Exercise instructions: Across the entries below, how many lines include the word "this"? Reply with only the number.

Records from a data collection:
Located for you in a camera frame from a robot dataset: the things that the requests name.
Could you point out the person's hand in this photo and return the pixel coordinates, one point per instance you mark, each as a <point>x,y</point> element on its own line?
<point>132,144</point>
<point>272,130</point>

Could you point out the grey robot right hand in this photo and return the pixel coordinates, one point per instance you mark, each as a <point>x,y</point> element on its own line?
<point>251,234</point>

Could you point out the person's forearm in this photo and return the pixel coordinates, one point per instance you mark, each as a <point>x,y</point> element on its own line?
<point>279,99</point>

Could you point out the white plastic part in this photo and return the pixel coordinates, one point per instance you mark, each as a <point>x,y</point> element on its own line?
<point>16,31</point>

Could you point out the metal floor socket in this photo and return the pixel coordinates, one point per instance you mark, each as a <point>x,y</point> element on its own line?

...

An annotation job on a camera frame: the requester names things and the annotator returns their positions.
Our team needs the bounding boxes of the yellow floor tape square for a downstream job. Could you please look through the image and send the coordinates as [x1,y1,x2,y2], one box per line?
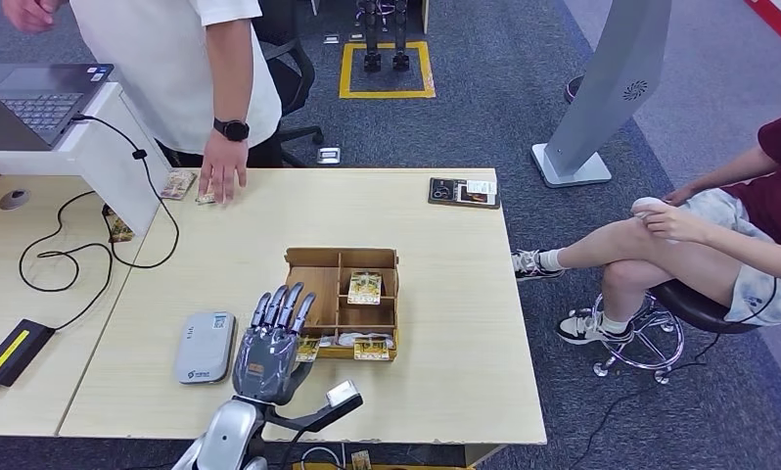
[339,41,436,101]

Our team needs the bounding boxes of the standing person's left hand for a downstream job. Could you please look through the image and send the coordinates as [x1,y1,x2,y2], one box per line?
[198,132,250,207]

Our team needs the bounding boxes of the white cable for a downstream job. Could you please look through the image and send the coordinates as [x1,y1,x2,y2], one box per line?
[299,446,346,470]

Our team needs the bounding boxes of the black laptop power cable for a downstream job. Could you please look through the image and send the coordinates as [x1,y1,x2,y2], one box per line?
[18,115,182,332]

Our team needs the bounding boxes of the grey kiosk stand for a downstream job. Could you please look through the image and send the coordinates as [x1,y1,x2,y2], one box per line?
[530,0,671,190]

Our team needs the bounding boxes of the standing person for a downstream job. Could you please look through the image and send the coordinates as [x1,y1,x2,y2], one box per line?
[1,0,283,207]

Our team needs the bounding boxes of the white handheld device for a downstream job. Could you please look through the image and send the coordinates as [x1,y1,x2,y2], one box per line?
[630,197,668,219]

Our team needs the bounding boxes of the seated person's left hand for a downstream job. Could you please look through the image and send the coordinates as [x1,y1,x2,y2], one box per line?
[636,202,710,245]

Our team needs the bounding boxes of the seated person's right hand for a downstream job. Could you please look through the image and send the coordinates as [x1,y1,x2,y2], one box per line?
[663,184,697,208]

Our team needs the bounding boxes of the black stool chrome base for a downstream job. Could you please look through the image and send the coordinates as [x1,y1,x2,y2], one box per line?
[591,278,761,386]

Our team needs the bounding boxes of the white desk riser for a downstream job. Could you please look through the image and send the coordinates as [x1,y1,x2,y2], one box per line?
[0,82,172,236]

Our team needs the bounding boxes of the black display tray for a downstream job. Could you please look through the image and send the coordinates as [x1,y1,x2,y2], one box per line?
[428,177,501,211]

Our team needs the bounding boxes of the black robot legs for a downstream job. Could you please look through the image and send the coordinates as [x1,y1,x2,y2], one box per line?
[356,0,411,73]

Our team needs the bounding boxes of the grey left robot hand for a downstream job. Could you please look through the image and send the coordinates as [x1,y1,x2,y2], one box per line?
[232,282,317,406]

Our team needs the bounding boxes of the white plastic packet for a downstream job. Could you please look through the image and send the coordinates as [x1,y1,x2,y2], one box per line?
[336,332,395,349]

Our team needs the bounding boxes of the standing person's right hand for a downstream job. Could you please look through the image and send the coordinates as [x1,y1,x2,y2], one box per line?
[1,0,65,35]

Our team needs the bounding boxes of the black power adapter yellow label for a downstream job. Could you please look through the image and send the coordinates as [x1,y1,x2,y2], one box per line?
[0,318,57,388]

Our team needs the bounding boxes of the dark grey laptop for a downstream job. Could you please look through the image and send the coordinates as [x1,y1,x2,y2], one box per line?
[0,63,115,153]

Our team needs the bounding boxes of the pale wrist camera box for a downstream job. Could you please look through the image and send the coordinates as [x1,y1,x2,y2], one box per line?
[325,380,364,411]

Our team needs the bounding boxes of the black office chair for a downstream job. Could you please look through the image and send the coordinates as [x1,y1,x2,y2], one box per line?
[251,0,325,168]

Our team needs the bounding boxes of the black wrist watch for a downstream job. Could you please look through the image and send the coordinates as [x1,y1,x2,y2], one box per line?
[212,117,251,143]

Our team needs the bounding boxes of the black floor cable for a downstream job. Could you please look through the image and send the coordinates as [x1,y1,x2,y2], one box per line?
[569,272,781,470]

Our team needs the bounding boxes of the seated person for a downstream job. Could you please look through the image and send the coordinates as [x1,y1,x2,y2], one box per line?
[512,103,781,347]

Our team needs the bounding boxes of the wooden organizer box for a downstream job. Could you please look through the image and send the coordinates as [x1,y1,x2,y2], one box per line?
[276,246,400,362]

Solution: 5